MARINA VERDENELLI
Cronaca

Alluvione del 2014, il Coc finisce sotto accusa

Si è aperto a L’Aquila il processo che vede otto imputati: a testimoniare il colonnello dei Forestali Cecchini che ha ripercorso le ore del disastro

La tremenda alluvione del 2014

La tremenda alluvione del 2014

Un Coc non del tutto in regola, aperto con due ore di ritardo e dove risultavano componenti andati addirittura già in pensione. Al tribunale dell’Aquila è partito ieri il processo per l’alluvione del 3 maggio del 2014, a 11 anni dai fatti, e sono emerse le prime irregolarità riscontrate dai carabinieri forestali. La Centrale operativa comunale, il Coc appunto, quella da cui si gestiscono le attività per contrastare le emergenze, non avrebbe funzionato a dovere. A spiegarlo è stato il comandate Simone Cecchini, all’epoca alla guida del Nucleo Investigativo di polizia Ambientale ed Agroalimentare dei carabinieri forestali di Ancona. E’ il primo teste dell’accusa a essere sentito nel processo, dopo il rimpallo di tribunali, dove è rimasto solo il reato di inondazione colposa a carico di 8 imputati tra i quali due ex sindaci, Maurizio Mangialardi e Luana Angeloni. Già dal 2 maggio, il giorno prima dell’esondazione del Misa, era stata data l’allerta gialla ma il Coc non sarebbe entrato in funzione.

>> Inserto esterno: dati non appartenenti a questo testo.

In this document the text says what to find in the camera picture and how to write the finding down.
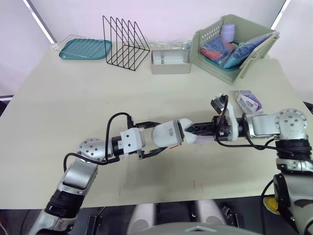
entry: white cylinder object
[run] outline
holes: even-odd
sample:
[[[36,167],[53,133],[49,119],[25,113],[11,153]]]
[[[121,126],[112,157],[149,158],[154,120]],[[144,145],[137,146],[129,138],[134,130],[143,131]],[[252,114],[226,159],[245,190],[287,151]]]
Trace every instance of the white cylinder object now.
[[[235,37],[235,24],[223,24],[220,37],[227,43],[231,43]]]

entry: teal tray
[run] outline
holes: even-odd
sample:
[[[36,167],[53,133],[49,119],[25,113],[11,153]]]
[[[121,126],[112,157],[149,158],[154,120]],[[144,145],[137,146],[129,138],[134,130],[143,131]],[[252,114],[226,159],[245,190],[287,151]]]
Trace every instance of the teal tray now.
[[[59,53],[63,60],[99,60],[106,57],[112,43],[108,40],[72,39]]]

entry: small box
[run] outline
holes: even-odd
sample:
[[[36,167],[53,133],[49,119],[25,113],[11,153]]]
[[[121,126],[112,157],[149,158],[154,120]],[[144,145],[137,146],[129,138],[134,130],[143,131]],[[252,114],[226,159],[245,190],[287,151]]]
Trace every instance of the small box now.
[[[242,110],[248,115],[263,113],[262,104],[252,91],[239,90],[236,94],[236,100]]]
[[[152,74],[190,73],[191,61],[189,50],[152,50]]]

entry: white table
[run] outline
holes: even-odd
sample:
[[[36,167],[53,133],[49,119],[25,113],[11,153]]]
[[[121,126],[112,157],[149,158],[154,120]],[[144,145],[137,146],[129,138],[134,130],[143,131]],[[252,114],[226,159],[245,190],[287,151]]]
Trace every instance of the white table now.
[[[238,89],[252,90],[266,113],[300,109],[313,136],[312,115],[274,59],[258,61],[244,80],[230,86],[194,65],[190,74],[152,75],[148,57],[133,72],[105,60],[64,61],[50,49],[0,118],[0,208],[44,208],[63,175],[64,155],[86,138],[104,139],[111,115],[125,111],[137,123],[182,117],[211,121],[216,115],[211,98],[226,93],[240,117]],[[125,118],[117,118],[111,137],[125,129]],[[215,142],[184,143],[140,161],[131,155],[99,167],[83,206],[259,195],[278,172],[275,158],[273,150]]]

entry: blue cloth
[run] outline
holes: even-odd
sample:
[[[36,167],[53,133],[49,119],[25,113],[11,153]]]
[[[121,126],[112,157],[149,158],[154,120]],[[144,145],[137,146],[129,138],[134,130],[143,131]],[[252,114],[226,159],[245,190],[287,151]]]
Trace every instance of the blue cloth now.
[[[229,57],[227,62],[224,64],[224,68],[229,69],[233,67],[239,67],[241,63],[253,52],[253,50],[269,38],[273,33],[264,34],[258,37],[255,37],[241,47],[238,47],[235,52]]]

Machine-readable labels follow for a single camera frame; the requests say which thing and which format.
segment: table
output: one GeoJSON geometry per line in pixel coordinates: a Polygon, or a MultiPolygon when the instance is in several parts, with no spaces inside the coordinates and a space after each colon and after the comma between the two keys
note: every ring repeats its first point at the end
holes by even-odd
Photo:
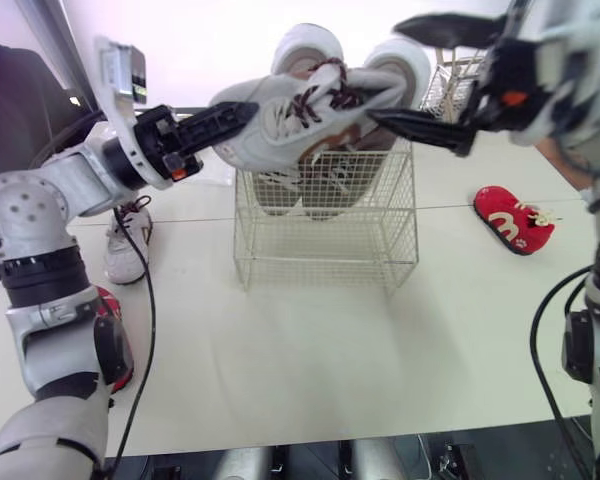
{"type": "MultiPolygon", "coordinates": [[[[186,183],[153,195],[156,356],[127,455],[447,431],[551,417],[528,353],[532,315],[563,276],[591,262],[593,220],[533,149],[481,134],[470,158],[417,145],[420,264],[387,301],[361,288],[239,284],[231,188],[186,183]],[[489,184],[562,220],[540,252],[512,255],[469,207],[489,184]]],[[[102,257],[108,216],[70,226],[93,283],[121,301],[136,374],[116,394],[113,455],[148,350],[144,283],[112,286],[102,257]]],[[[585,386],[560,367],[566,295],[539,332],[566,415],[585,386]]],[[[20,378],[0,287],[0,427],[31,398],[20,378]]]]}

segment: metal rack
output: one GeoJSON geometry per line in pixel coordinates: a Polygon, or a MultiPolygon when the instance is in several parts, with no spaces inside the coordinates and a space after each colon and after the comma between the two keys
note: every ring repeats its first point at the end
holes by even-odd
{"type": "Polygon", "coordinates": [[[480,74],[484,51],[476,50],[474,55],[463,58],[456,58],[455,50],[450,53],[451,58],[445,59],[445,52],[436,49],[436,70],[421,110],[444,122],[455,123],[468,100],[471,84],[480,74]]]}
{"type": "Polygon", "coordinates": [[[234,259],[254,282],[398,288],[418,262],[413,153],[323,152],[275,174],[238,171],[234,259]]]}

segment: red plush slipper
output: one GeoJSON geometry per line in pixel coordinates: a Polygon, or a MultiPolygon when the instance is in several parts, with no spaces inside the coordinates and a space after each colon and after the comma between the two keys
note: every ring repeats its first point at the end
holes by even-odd
{"type": "Polygon", "coordinates": [[[546,213],[521,203],[502,187],[481,188],[473,208],[502,243],[518,255],[540,250],[555,228],[546,213]]]}
{"type": "MultiPolygon", "coordinates": [[[[102,287],[98,287],[97,285],[96,285],[96,288],[98,289],[98,294],[100,295],[100,298],[106,304],[106,305],[102,305],[100,307],[100,309],[97,312],[98,315],[100,315],[102,317],[112,315],[116,320],[118,320],[119,322],[122,322],[122,312],[120,310],[120,302],[118,301],[118,299],[116,297],[114,297],[110,291],[108,291],[102,287]]],[[[128,344],[126,335],[125,335],[124,341],[128,344]]],[[[131,349],[130,348],[128,349],[128,352],[129,352],[129,357],[131,357],[131,349]]],[[[111,390],[112,395],[114,393],[116,393],[118,390],[122,390],[124,387],[127,386],[129,381],[131,381],[131,377],[133,376],[133,358],[126,359],[125,363],[128,365],[128,369],[126,372],[124,372],[122,374],[122,377],[120,378],[120,380],[118,380],[116,383],[114,383],[113,389],[111,390]]]]}

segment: white sneaker
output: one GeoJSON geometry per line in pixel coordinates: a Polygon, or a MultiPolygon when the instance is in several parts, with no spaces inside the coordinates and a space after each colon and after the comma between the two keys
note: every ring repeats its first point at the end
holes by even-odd
{"type": "Polygon", "coordinates": [[[240,135],[214,147],[236,168],[258,172],[287,170],[301,159],[355,143],[376,127],[365,111],[400,104],[403,76],[383,70],[347,70],[330,59],[307,80],[270,75],[219,93],[221,101],[260,104],[240,135]]]}
{"type": "MultiPolygon", "coordinates": [[[[417,108],[420,105],[431,75],[431,64],[420,45],[407,38],[390,39],[373,49],[364,66],[394,72],[404,78],[406,89],[396,106],[417,108]]],[[[355,157],[350,153],[332,154],[304,168],[301,166],[305,213],[314,220],[326,220],[354,206],[380,171],[386,158],[381,152],[390,150],[395,139],[393,133],[377,128],[349,147],[350,151],[372,150],[374,153],[355,157]]]]}
{"type": "MultiPolygon", "coordinates": [[[[151,197],[144,195],[134,202],[119,207],[122,223],[146,262],[149,262],[149,239],[153,228],[149,211],[145,208],[149,202],[151,202],[151,197]]],[[[118,285],[126,285],[140,280],[144,276],[142,262],[113,216],[107,236],[109,242],[105,255],[104,273],[109,281],[118,285]]]]}
{"type": "MultiPolygon", "coordinates": [[[[303,72],[329,58],[342,60],[342,47],[326,28],[301,23],[289,30],[276,48],[271,73],[303,72]]],[[[281,172],[254,173],[253,190],[268,215],[284,215],[300,199],[302,177],[297,167],[281,172]]]]}
{"type": "Polygon", "coordinates": [[[407,88],[397,106],[419,108],[431,77],[431,62],[419,43],[406,37],[391,38],[373,49],[364,67],[401,75],[407,88]]]}
{"type": "Polygon", "coordinates": [[[328,58],[344,58],[336,36],[319,25],[300,23],[280,40],[273,56],[271,73],[302,72],[328,58]]]}

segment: dark fabric
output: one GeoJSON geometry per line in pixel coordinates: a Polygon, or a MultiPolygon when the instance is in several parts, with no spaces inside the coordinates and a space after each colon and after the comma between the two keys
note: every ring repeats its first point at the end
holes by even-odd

Il primo ad arrivare al comando della polizia locale, alle 7.45, è stato un operaio addetto alla protezione civile. "Il sindaco (all’epoca era Maurizio Mangialardi, ndr) è arrivato alle 8.44 – ha detto Cecchini – l’ultimo componente è arrivato a mezzogiorno". In pratica quando c’è già stato il primo morto, Aldo Cicetti e la città era sommersa da acqua e fango. Stando alla relazione del comandate Cecchini è emerso che i componenti del Coc, fatto di nove persone, tre erano andate in pensione e le nomine erano ferme al 2002. Su nove funzioni ben cinque erano delegate a due persone di cui però una era in vacanza e l’altra non sapeva che l’altro era in vacanza. Sulla base delle procedure il Coc doveva aprire alle 5.20, la soglia di attenzione per la fase di preallarme che era stata già raggiunta per il superamento degli argini da parte del fiume. Nessuno però avrebbe guardato la soglia del Misa.

Non c’è stata manutenzione agli argini anche se segnalata presenza di alberi e tante animali negli alvei. Il Misa sarebbe uscito su 21 punti. Già a marzo del 2014 c’era stata una piccola esondazione a Borgo Bicchia dove già nel 1976 il fiume era uscito provocando la morte di una persona. "Fa male quanto riferito dal colonnello Cecchini – ha detto l’avvocato Corrado Canafoglia, che rappresenta 395 parti civili tra familiari dei quattro morti, danneggiati e anche l’Unione Nazionale Consumatori – perché sono fatti conosciuti dal sottoscritto e dal coordinamento alluvionati nell’ambito delle indagini difensive. La verità sta iniziando a emergere".